### TO DO:
After finding the line with "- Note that" in the data below, set down exactly each line through the one with "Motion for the", inclusive, and stop there.

/---

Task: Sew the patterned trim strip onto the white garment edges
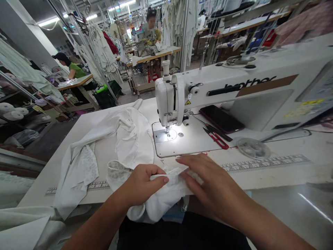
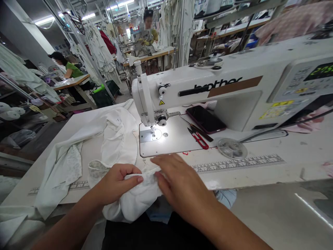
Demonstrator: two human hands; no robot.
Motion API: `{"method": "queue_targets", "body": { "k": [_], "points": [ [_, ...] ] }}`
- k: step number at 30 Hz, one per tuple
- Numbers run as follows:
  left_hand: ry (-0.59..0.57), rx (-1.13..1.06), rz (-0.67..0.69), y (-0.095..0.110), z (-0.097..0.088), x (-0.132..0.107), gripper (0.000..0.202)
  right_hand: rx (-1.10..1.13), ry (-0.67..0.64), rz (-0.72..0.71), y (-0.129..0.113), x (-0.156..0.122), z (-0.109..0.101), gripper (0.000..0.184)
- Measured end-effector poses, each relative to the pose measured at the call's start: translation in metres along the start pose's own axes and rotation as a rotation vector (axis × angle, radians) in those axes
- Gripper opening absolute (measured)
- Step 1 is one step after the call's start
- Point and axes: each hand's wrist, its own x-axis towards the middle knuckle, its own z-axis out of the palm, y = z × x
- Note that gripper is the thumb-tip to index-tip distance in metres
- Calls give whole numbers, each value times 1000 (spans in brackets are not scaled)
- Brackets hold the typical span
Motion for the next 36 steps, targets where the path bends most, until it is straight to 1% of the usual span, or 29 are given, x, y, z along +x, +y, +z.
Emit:
{"method": "queue_targets", "body": {
  "k": [2, 4, 6, 9, 12, 16, 19, 22, 27, 29, 33, 36],
  "points": [
    [-6, 1, 13, 1, 2, 1, 18, 95, -83, 31, -13, 4, 4, 40],
    [-17, 11, 28, 3, 3, 1, 19, 133, -157, 77, -21, 8, 7, 42],
    [-21, 21, 29, 3, 4, 0, 19, 138, -199, 120, -23, 11, 10, 38],
    [-29, 13, 30, 3, 4, 0, 19, 193, -222, 166, -19, 10, 12, 30],
    [-49, 11, 49, 3, 5, 0, 18, 310, -217, 198, -13, 6, 13, 26],
    [-35, 29, 43, 4, 6, 1, 16, 439, -208, 229, -12, 5, 13, 25],
    [-22, 36, 41, 4, 6, 1, 16, 429, -232, 269, -14, 6, 13, 20],
    [-20, 39, 47, 3, 6, 1, 17, 409, -215, 314, -15, 6, 15, 14],
    [-16, 47, 45, 3, 7, 0, 16, 551, -186, 300, -13, 3, 17, 18],
    [-9, 63, 53, 2, 8, 1, 14, 567, -181, 300, -14, 3, 17, 20],
    [11, 102, 82, 1, 10, 2, 14, 547, -156, 351, -14, 1, 20, 13],
    [13, 119, 86, 1, 10, 2, 15, 622, -133, 382, -11, -3, 24, 9]
  ]
}}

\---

### RESPONSE BOX:
- Note that gripper is the thumb-tip to index-tip distance in metres
- Calls give whole numbers, each value times 1000 (spans in brackets are not scaled)
- Brackets hold the typical span
Motion for the next 36 steps, targets where the path bends most, until it is straight to 1% of the usual span, or 29 are given, x, y, z along +x, +y, +z.

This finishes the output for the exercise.